# EXERCISE PROMPT:
Filter the data below, keeping only lines that contain "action".
»»
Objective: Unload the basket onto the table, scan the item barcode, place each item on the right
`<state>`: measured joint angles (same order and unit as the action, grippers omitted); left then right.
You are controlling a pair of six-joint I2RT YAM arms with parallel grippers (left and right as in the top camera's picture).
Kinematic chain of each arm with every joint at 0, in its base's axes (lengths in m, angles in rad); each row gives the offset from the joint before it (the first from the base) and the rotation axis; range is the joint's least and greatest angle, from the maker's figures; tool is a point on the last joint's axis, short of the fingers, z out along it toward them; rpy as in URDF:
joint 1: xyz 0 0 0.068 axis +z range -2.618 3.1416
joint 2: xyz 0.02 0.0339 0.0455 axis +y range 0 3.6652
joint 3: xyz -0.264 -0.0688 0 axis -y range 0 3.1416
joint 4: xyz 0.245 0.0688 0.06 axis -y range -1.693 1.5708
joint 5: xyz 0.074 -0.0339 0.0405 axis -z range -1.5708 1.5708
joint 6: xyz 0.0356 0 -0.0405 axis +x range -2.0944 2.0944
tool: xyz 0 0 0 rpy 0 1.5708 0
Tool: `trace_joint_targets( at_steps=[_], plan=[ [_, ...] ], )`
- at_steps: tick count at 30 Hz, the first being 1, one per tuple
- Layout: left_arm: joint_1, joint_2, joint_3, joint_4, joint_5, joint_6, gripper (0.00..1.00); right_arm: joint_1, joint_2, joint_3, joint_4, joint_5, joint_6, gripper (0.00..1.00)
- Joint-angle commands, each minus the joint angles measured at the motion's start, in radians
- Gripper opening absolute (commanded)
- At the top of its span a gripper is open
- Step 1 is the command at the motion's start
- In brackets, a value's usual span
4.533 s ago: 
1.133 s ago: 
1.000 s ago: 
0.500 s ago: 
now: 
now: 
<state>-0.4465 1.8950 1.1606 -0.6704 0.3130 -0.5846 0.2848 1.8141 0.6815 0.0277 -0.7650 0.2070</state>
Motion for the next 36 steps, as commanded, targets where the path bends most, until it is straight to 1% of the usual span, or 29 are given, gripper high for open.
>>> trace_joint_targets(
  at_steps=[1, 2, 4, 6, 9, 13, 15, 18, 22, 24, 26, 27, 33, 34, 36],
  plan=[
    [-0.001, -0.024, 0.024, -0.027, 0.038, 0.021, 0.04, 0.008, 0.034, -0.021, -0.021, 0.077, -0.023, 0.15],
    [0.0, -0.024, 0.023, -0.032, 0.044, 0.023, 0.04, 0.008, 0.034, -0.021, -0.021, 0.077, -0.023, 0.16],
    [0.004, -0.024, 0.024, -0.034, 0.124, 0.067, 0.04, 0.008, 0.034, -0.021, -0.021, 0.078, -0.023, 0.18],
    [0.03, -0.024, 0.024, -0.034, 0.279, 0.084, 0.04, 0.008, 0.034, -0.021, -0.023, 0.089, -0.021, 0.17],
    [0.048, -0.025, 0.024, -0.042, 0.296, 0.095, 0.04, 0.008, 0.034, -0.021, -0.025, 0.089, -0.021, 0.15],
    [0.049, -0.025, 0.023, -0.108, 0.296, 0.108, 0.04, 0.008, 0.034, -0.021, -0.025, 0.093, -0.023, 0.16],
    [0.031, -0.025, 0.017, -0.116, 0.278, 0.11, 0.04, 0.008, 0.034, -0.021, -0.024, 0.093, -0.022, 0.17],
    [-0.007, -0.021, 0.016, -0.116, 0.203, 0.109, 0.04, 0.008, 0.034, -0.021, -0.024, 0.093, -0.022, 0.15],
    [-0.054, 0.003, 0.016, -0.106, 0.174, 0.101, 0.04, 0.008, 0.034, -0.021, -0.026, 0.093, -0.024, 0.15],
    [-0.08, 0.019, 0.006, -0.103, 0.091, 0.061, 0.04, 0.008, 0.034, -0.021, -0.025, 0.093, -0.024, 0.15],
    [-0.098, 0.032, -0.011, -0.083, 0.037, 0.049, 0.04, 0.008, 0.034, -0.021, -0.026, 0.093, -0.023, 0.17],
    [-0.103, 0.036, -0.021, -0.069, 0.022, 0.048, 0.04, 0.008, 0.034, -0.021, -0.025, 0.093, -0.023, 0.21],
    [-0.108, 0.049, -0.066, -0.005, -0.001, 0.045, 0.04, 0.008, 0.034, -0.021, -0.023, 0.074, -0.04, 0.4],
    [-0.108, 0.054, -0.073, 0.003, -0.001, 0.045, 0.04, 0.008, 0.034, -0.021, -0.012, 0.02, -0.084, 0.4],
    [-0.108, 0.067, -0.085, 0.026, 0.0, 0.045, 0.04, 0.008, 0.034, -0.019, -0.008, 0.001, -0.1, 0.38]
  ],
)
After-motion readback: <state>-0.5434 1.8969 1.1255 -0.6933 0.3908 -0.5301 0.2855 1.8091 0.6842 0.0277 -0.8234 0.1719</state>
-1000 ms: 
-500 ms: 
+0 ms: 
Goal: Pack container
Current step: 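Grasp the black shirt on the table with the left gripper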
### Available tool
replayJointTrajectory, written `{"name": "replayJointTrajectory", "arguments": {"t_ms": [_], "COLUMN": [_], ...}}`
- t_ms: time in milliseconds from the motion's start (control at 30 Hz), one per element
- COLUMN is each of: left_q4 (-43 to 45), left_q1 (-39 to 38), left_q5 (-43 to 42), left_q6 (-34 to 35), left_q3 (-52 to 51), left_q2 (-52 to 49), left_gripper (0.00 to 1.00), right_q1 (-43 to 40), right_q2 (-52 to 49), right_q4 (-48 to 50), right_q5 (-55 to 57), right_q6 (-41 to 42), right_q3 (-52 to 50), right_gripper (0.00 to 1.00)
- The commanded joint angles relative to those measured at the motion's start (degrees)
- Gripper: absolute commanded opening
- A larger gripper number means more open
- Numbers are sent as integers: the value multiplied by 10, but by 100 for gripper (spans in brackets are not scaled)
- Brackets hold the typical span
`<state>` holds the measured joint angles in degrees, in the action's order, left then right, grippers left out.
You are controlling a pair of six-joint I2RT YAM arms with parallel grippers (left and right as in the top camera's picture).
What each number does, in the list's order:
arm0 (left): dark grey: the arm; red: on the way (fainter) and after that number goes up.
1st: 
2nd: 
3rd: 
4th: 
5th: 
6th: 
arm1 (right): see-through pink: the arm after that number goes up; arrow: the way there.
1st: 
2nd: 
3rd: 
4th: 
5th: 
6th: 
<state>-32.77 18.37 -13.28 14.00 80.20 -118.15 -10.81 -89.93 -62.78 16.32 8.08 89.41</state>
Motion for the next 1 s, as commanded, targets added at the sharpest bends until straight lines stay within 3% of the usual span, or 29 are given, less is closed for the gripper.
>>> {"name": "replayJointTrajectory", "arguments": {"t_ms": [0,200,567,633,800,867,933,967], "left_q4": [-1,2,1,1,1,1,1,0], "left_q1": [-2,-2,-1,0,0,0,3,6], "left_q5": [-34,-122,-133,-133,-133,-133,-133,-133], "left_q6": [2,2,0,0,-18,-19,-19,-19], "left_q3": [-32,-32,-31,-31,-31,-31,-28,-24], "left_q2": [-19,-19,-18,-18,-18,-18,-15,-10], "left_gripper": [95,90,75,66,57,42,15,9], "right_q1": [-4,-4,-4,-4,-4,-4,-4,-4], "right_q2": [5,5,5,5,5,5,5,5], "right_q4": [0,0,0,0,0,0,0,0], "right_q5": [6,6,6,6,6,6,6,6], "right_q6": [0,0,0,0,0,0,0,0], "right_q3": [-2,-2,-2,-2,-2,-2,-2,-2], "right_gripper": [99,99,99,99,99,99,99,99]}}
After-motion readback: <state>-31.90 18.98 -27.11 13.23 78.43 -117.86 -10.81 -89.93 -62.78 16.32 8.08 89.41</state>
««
# SOLUTION TO THE PROBLEM:
`<state>`: measured joint angles (same order and unit as the action, grippers omitted); left then right.
`<state>` holds the measured joint angles in degrees, in the action's order, left then right, grippers left out.

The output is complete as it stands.